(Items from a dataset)
---
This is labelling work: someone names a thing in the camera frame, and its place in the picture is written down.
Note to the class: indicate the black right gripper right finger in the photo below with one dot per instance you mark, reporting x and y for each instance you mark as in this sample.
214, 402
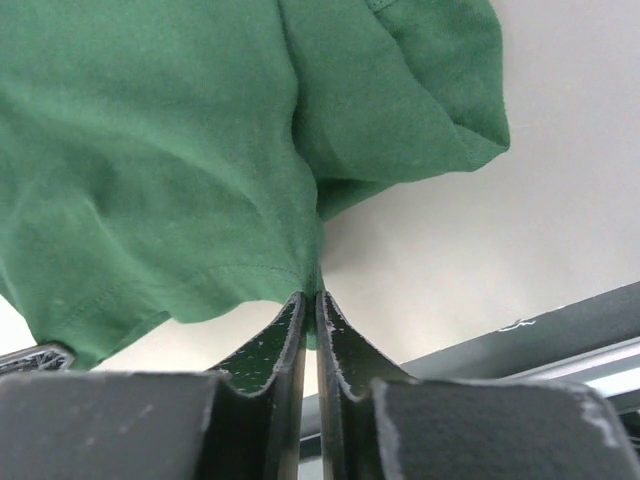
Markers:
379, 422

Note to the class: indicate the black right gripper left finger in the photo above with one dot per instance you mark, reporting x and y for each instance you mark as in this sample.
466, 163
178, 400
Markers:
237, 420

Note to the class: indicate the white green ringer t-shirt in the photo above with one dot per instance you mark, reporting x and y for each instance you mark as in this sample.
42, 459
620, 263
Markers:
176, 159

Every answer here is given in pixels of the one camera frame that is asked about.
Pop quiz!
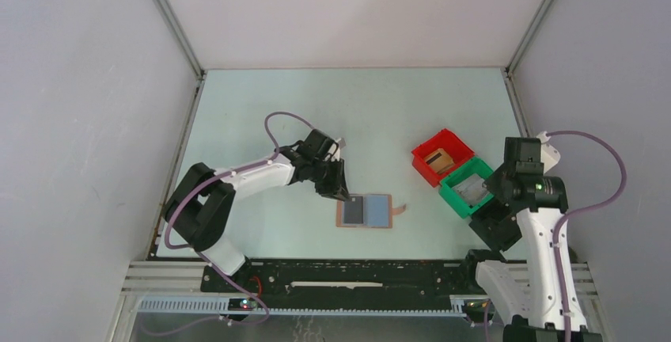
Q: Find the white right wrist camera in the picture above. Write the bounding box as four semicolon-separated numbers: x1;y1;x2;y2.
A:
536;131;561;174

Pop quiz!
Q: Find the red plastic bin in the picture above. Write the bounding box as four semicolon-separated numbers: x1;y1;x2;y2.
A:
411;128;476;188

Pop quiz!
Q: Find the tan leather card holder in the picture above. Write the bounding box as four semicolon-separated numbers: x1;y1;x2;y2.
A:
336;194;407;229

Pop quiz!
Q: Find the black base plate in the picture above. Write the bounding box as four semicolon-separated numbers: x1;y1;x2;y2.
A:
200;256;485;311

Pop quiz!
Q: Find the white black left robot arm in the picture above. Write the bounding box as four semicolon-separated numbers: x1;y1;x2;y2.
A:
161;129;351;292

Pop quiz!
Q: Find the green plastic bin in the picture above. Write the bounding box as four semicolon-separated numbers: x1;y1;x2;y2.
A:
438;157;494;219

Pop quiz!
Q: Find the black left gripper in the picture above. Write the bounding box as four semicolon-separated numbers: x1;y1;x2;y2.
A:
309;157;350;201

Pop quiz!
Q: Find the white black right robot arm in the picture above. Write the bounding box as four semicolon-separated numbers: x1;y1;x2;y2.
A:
---
▶ [Required action] Set down the line that contains "Q: Find the red" exactly. Do the same for each later line of the data, through the end, and add nothing.

▶ [Written response]
Q: Find the red plastic bin in the picture above. Write the bounding box as four semicolon-separated numbers: x1;y1;x2;y2.
A:
411;128;476;188

Pop quiz!
Q: Find the tan leather card holder in the picture above. Write the bounding box as four semicolon-separated numbers: x1;y1;x2;y2.
A:
336;194;407;229

Pop quiz!
Q: Find the black base plate in the picture above. Write the bounding box as four semicolon-separated numbers: x1;y1;x2;y2.
A:
200;256;485;311

Pop quiz!
Q: Find the white black left robot arm in the picture above. Write the bounding box as four semicolon-separated numbers: x1;y1;x2;y2.
A:
161;129;351;292

Pop quiz!
Q: Find the green plastic bin in the picture above. Write the bounding box as four semicolon-separated numbers: x1;y1;x2;y2.
A:
438;157;494;219

Pop quiz!
Q: Find the black left gripper in the picture above. Write the bounding box as four semicolon-separated numbers: x1;y1;x2;y2.
A:
309;157;350;201

Pop quiz!
Q: Find the white black right robot arm in the picture above. Write the bounding box as four semicolon-separated numbers: x1;y1;x2;y2.
A:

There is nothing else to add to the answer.